The edge weight table of an edge can be organized such that each
row of the table contains a label for a relationship property and a
value for the corresponding property.
[0093] In the disclosed graphs, vertices represent involved
biological molecules and edges represent relationships between
molecules. Thus the relationship information stored in the edge can
include, for example, the identities of participating molecules,
the nature of the relationship, and the properties of the
relationship. The following illustrations provide examples of
creating different types of edges to encapsulate different types of
relationship information.

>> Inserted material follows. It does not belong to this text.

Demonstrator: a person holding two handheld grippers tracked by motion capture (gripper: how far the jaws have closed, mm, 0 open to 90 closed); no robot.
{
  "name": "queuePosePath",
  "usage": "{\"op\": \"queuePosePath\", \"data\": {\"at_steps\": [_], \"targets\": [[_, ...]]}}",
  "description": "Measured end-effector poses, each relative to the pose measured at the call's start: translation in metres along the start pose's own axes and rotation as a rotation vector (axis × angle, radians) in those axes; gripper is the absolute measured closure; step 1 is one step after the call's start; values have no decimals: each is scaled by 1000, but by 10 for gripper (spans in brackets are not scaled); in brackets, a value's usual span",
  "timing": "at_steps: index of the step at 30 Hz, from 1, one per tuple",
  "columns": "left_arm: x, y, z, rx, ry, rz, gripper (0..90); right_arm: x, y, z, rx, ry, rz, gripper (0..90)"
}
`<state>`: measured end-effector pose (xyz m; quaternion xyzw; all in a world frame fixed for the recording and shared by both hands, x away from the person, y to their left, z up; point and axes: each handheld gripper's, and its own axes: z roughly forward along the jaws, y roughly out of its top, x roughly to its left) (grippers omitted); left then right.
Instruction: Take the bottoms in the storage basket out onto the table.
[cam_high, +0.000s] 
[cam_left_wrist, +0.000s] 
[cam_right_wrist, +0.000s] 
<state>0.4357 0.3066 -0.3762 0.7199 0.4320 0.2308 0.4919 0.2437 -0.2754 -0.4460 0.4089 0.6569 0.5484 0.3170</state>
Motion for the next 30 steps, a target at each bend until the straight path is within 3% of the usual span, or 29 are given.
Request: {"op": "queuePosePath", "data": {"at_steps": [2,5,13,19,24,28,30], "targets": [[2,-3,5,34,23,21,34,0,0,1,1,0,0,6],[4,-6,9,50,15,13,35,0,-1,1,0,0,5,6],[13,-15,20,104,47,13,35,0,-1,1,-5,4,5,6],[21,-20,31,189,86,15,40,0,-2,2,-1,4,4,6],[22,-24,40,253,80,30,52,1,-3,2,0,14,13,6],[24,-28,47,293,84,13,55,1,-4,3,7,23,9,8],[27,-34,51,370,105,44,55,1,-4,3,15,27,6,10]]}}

As used herein, "relationship" refers to
any characterization shared with, linking, correlating,
identifying, or otherwise describing any two or more objects (such
as biological molecules).
[0094] Illustration 4: Defining Edges Representing the Relationship
of Protein-protein Interaction between Yeast Protein Molecules
[0095] Whole genome-scale study of protein-protein interactions has
been carried out for yeast (Uetz et al. (2000)). Out of more than
6,000 proteins, 1,004 yeast proteins were reported to participate
in 957 physical interactions with other protein molecules in yeast
two-hybrid assays. In order to study large number of
protein-protein interactions found in yeast cells, interactions
between yeast protein molecules can be represented effectively
using edges defined in molecular relational graphs. To define an
edge representing a physical interaction between a pair of yeast
proteins, vertices representing the two participating protein
molecules can be defined first. Once the vertices are defined, an
edge can be defined by, for example, the following three
components:
[0096] (1) Labels of input vertices and output vertices
representing the involved protein molecules.
[0097] (2) A Boolean variable, DIRECTED, representing whether the
edge is directed (thus respecting the input to output designation)
or undirected. Since the protein-protein interactions are
symmetrical relationships for this example, DIRECTED=FALSE.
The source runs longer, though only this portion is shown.